Les larves de la lucilie bouchère, une mouche, se nourrissent de tissus vivants. Elles sont l'exemple même des parasites dévoreurs de chair tout droit sortis d'un film d'horreur.
La lucilie bouchère, ou Cochliomyia hominivorax, pond ses œufs dans les plaies ou les muqueuses des animaux à sang chaud. Après leur éclosion, les larves s’enfoncent dans les tissus et aggravent rapidement la blessure. Sans traitement, l’infestation peut provoquer la mort de l’animal. Dans de rares cas, elle peut aussi toucher l’être humain.

Lucilie bouchère mâle
Image Wikimedia
Pour renforcer la lutte contre cette mouche parasite, des chercheurs préparent au Panama des essais en extérieur d’une souche génétiquement modifiée. Baptisée NovoFly, celle-ci pourrait augmenter le nombre d’insectes stériles disponibles pour combattre sa progression.

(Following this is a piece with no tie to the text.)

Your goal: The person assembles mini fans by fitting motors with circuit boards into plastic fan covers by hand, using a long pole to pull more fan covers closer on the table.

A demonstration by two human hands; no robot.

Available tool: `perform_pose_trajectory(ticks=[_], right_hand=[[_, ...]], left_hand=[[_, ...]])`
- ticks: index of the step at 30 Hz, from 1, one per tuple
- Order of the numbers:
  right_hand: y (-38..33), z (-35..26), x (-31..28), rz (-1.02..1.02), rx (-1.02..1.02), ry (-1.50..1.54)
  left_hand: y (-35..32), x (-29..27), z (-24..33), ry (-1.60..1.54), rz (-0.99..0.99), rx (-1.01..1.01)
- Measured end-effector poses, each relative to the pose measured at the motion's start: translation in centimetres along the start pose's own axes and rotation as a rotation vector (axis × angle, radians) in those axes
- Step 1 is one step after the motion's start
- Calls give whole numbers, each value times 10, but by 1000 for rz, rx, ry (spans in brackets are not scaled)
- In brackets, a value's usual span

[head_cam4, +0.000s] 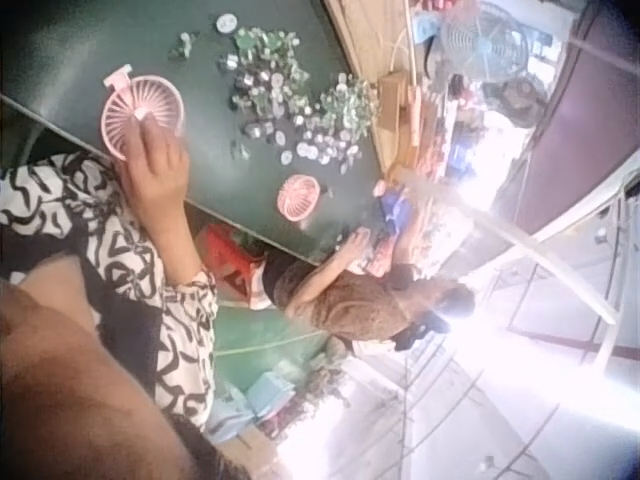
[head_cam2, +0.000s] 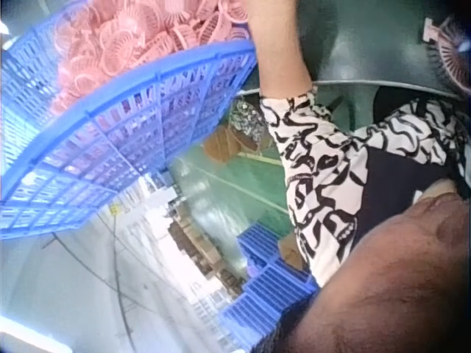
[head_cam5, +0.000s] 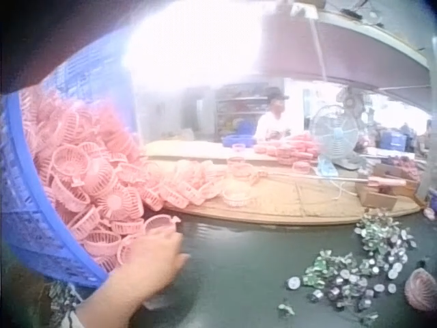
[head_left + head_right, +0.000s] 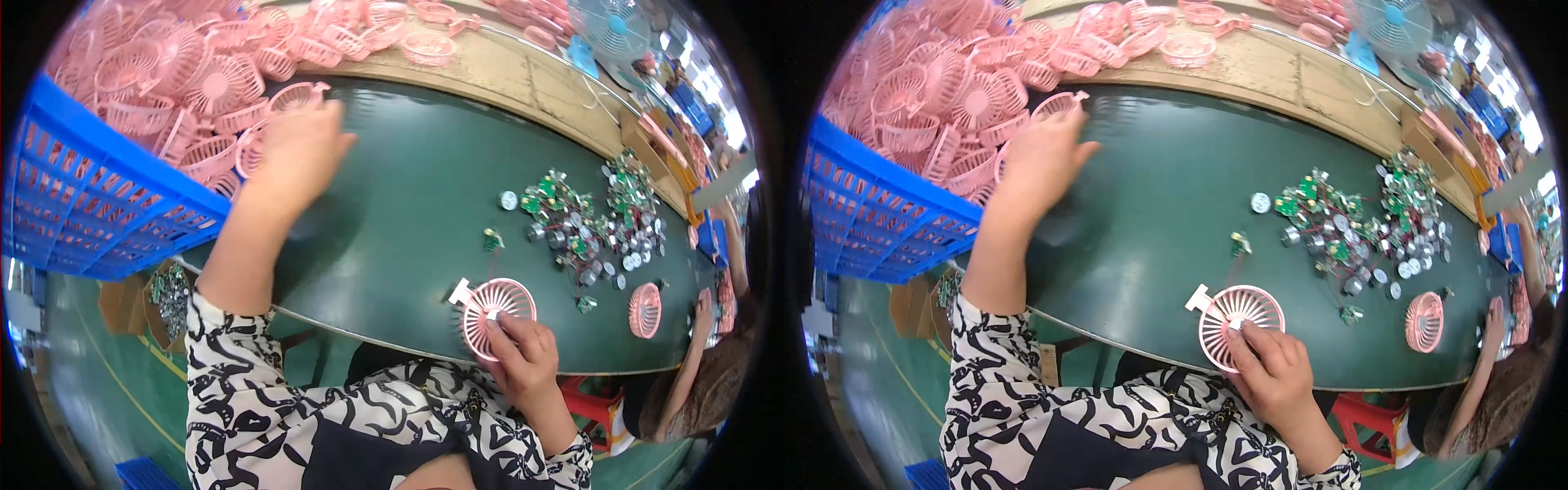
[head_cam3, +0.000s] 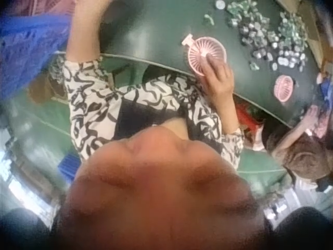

La méthode repose sur une technique déjà utilisée depuis plusieurs décennies. Des mâles rendus stériles par irradiation sont lâchés en grand nombre. Ils s’accouplent avec des femelles sauvages, qui ne se reproduisent alors pas. Comme ces femelles ne s’accouplent généralement qu’une seule fois, chaque lâcher réduit progressivement le nombre de descendants.
La production actuelle génère à la fois des mâles et des femelles. Or, seuls les mâles stériles sont réellement utiles dans cette stratégie. NovoFly cherche donc à résoudre ce problème en produisant des lots composés uniquement de mâles.
C'est par une modification génétique que NovoFly compte parvenir à disposer d'une production constituée uniquement de mâles. Celle-ci agit très tôt, au stade embryonnaire : elle provoque la mort des embryons femelles. Les mâles survivants portent aussi un marqueur fluorescent rouge, qui permet de les distinguer plus facilement des mouches sauvages. Ils sont ensuite irradiés pour empêcher toute reproduction avant d'être lâchés.
Cette organisation pourrait presque doubler la quantité de mâles stériles obtenue avec une même production. Elle ne repose donc pas sur la propagation d’un gène dans la nature, ni sur l’installation d’une nouvelle population de mouches modifiées. Le but est de produire davantage d’insectes mâles stériles, puis de les utiliser dans le programme existant.
Les essais prévus au Panama doivent d’abord vérifier le comportement de NovoFly dans des conditions proches du milieu naturel. Les chercheurs devront mesurer la survie des mâles, leur dispersion et leur capacité à rivaliser avec les mouches sauvages. Ces résultats permettront de déterminer si la souche fonctionne réellement en dehors des installations d’élevage.